My art history seminar actually just looked at Adams and Lange’s work of Japanese internment camps recently, talking about how the Japanese American body was represented. Elena Tajima Creef wrote an essay in which she describes how Adams tried to reinscribe this body with patriotism and loyalty. She argues, which I can see clearly in Adams work, that he tried to represent these interned individuals as counter-images to that of the wartime imagery of the Japanese as the enemy. He has two broad categories, those of landscapes, which he imagined instilled some kind of strength and endurance in the Japanese Americans, as well as portraits, many shot from below, in “American” clothing, and often of schoolgirls, giving a heroic and all-American purity. What I think is important to note is that Adams, in trying to champion his subjects, takes away part of their identity.

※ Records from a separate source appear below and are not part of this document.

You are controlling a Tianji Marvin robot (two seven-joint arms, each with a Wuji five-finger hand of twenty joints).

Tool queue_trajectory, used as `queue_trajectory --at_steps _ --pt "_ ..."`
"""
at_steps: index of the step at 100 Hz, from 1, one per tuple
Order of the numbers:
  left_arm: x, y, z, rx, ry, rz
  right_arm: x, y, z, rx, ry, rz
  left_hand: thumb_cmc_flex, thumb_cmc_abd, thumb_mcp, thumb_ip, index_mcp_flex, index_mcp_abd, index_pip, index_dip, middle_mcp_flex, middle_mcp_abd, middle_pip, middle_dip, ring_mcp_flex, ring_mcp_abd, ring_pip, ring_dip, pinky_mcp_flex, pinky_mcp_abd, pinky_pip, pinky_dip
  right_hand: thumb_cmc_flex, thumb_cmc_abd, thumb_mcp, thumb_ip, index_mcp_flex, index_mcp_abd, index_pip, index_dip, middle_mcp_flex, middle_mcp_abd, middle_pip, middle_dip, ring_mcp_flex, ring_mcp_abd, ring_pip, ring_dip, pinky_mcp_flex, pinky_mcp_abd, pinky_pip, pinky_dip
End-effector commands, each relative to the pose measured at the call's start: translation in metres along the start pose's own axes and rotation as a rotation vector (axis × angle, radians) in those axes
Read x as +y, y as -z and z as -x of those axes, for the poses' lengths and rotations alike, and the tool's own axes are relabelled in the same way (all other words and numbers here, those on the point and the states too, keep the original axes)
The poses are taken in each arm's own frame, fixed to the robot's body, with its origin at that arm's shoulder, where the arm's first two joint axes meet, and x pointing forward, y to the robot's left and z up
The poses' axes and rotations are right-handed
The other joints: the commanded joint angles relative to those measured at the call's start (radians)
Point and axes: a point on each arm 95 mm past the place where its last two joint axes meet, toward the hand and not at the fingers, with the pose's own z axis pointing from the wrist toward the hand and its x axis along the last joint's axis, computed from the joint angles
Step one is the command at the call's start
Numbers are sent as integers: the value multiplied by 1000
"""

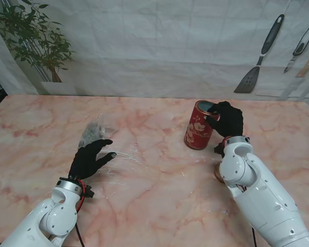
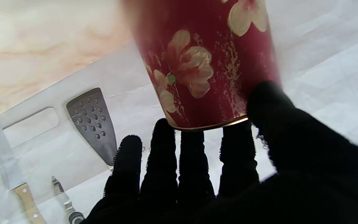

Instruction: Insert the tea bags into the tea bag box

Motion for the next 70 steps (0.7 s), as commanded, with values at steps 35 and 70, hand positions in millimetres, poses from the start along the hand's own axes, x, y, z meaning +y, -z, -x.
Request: queue_trajectory --at_steps 35,70 --pt "0 3 0 -10 -4 9 -15 -18 -36 98 -16 0 -9 1 21 28 -5 -14 0 0 6 -28 -12 -17 9 -25 -54 -7 -4 -17 -26 -13 58 74 44 13 60 -84 108 33 2 -27 21 23 20 -6 11 11 -14 -3 11 -13" --pt "-1 5 1 -17 -7 6 -35 -31 -64 166 -2 -9 -9 2 22 28 -5 -14 -1 0 6 -27 -12 -18 9 -25 -54 -7 -3 -16 -26 -13 48 72 53 11 56 -96 114 26 1 -29 35 33 23 -5 24 17 -13 -1 21 -16"
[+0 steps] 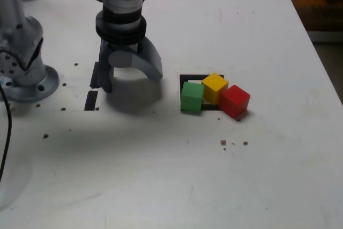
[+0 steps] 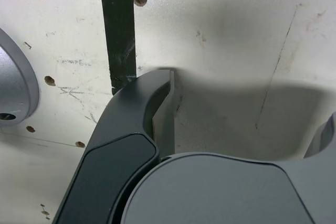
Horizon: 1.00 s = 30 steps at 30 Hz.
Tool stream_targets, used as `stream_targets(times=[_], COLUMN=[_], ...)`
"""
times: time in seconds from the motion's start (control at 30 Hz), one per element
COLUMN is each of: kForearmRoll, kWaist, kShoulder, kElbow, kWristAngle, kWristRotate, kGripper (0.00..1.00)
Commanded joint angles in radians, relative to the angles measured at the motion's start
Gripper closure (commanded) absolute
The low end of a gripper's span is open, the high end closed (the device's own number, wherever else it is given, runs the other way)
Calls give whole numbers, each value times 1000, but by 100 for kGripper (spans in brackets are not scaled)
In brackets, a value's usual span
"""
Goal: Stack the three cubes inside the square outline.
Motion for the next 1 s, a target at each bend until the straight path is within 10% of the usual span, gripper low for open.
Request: stream_targets(times=[0.0, 0.97], kForearmRoll=[3, 377], kWaist=[2, 5], kShoulder=[4, 35], kElbow=[-8, -441], kWristAngle=[2, 48], kWristRotate=[0, -8], kGripper=[0, 1])
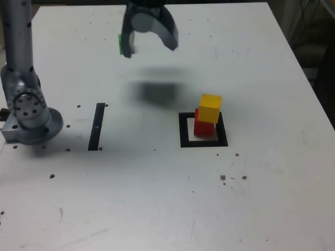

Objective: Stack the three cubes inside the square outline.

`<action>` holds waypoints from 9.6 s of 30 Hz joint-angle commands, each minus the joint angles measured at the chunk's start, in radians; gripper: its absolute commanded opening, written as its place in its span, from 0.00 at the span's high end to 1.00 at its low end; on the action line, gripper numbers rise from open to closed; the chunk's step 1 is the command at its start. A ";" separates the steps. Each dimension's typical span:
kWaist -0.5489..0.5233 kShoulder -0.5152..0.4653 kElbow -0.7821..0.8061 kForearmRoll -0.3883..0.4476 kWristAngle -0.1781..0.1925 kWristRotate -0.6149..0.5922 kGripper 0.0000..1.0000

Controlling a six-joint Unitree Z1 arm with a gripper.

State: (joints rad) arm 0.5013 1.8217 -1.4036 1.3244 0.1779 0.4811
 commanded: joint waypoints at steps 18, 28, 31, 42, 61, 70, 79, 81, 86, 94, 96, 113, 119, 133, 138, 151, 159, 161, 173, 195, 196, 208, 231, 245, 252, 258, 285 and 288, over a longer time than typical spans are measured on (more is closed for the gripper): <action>0.342 0.075 -0.042 -0.058 0.031 0.329 0.00; 0.447 0.106 -0.064 -0.116 0.052 0.478 0.00; 0.456 0.120 -0.072 -0.126 0.080 0.487 0.01; 0.457 0.229 -0.105 -0.132 0.210 0.536 0.01; 0.422 0.282 -0.110 -0.164 0.196 0.581 0.03; 0.395 0.301 -0.112 -0.155 0.192 0.579 0.09; 0.395 0.322 -0.120 -0.119 0.170 0.581 0.18; 0.395 0.328 -0.122 -0.114 0.164 0.581 0.21; 0.395 0.345 -0.124 -0.117 0.159 0.578 0.41; 0.395 0.348 -0.124 -0.136 0.130 0.598 0.72; 0.395 0.348 -0.124 -0.135 0.126 0.600 0.72; 0.368 0.275 -0.119 -0.127 0.082 0.599 0.72; 0.315 0.225 -0.120 -0.119 0.035 0.590 0.72; 0.085 0.092 -0.135 -0.032 -0.027 0.452 0.74; -0.012 0.078 -0.165 0.033 -0.025 0.371 0.74; -0.268 0.079 -0.278 0.182 -0.030 0.203 0.74; -0.369 0.092 -0.325 0.232 -0.056 0.136 0.74; -0.396 0.096 -0.343 0.246 -0.059 0.115 0.74; -0.544 0.132 -0.391 0.267 -0.091 -0.075 0.74; -0.626 0.269 -0.502 0.267 -0.100 -0.262 0.74; -0.626 0.273 -0.505 0.267 -0.101 -0.262 0.74; -0.626 0.304 -0.519 0.264 -0.107 -0.262 0.74; -0.626 0.327 -0.518 0.244 -0.130 -0.249 0.01; -0.626 0.242 -0.481 0.226 -0.099 -0.255 0.01; -0.627 0.147 -0.433 0.226 -0.076 -0.269 0.01; -0.627 0.064 -0.374 0.226 -0.068 -0.282 0.01; -0.580 -0.298 0.282 -0.002 -0.084 -0.441 0.00; -0.581 -0.314 0.344 -0.024 -0.091 -0.462 0.01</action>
State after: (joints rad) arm -0.0815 1.5188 -1.0810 1.3088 0.0905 0.0266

They must fully relinquish all that is Japanese in order to be considered loyal to America.
What Adams photography does not reveal is the stark living situation and militaristic qualities of the internment camps, some of which was captured by Dorothea Lange. Lange was restricted to what she could photograph (never guns or watchtowers for example), but she still managed to portray her subjects as tragic players. What translates in her photographs is the immense amount of time spent by these individuals waiting and the loss they were forced to endure by these imposed situations. Many of Lange’s photographs were not published at the time, perhaps because they might have invoked the same sense of national shame we feel now, but was crucial not to display during the war. In light of this, do we think Adams photographs are just and fair representations of the Japanese American? Were they effective in revealing, perhaps not the atrocity of the camps, but the lack necessity of such institutions? Is it alright to shed all “essential Japaneseness” in order to validate a point? If Lange’s more tragic images had been seen, would it have incited outrage at Japanese American treatment, or would it simply have been ignored in the effort to visualize the Japanese as enemy? Lange too sought to demonstrate patriotism, but combining this image with heartbreak was perhaps not what the American (white) public of the time wanted to see - or at least the government did not.

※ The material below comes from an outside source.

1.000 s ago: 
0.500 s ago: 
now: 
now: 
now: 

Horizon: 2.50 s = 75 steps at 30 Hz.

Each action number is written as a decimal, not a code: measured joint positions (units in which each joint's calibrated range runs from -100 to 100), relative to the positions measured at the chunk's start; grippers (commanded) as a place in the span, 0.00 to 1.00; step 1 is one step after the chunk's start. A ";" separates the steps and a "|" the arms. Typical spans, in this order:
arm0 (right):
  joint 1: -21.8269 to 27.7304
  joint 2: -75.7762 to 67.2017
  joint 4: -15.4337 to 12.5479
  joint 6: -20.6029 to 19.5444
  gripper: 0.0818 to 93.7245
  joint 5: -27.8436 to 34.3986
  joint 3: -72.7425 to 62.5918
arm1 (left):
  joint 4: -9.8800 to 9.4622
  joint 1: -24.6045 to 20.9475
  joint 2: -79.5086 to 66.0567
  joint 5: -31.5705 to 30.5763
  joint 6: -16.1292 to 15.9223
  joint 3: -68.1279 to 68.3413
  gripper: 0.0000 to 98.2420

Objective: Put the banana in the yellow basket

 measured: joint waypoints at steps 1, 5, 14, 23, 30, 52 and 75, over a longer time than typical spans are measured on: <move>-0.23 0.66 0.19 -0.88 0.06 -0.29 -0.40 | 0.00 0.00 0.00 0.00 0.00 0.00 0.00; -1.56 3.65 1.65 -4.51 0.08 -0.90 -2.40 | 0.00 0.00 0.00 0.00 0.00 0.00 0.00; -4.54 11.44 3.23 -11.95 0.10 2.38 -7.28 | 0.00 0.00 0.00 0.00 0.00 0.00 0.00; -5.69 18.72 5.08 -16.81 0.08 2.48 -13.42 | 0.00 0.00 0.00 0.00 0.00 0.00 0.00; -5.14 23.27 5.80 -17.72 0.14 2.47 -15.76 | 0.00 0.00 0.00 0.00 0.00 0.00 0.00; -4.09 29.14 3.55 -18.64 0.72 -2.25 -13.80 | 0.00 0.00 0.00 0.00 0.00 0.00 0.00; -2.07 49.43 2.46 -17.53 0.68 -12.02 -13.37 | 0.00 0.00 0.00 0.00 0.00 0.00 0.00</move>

Still a source of national shame and delicacy, these images are important in that they depict the experiences of the interned Japanese Americans, but they are only a thin slice and some times distorted image of the reality of this experience. For this reason, recounts and opinions from the Japanese Americans that survived this ordeal, whether in writing or photography, like that of Toyo Miyatake, are an important part of giving these individuals agency, translating an experience in which they we once subjugated.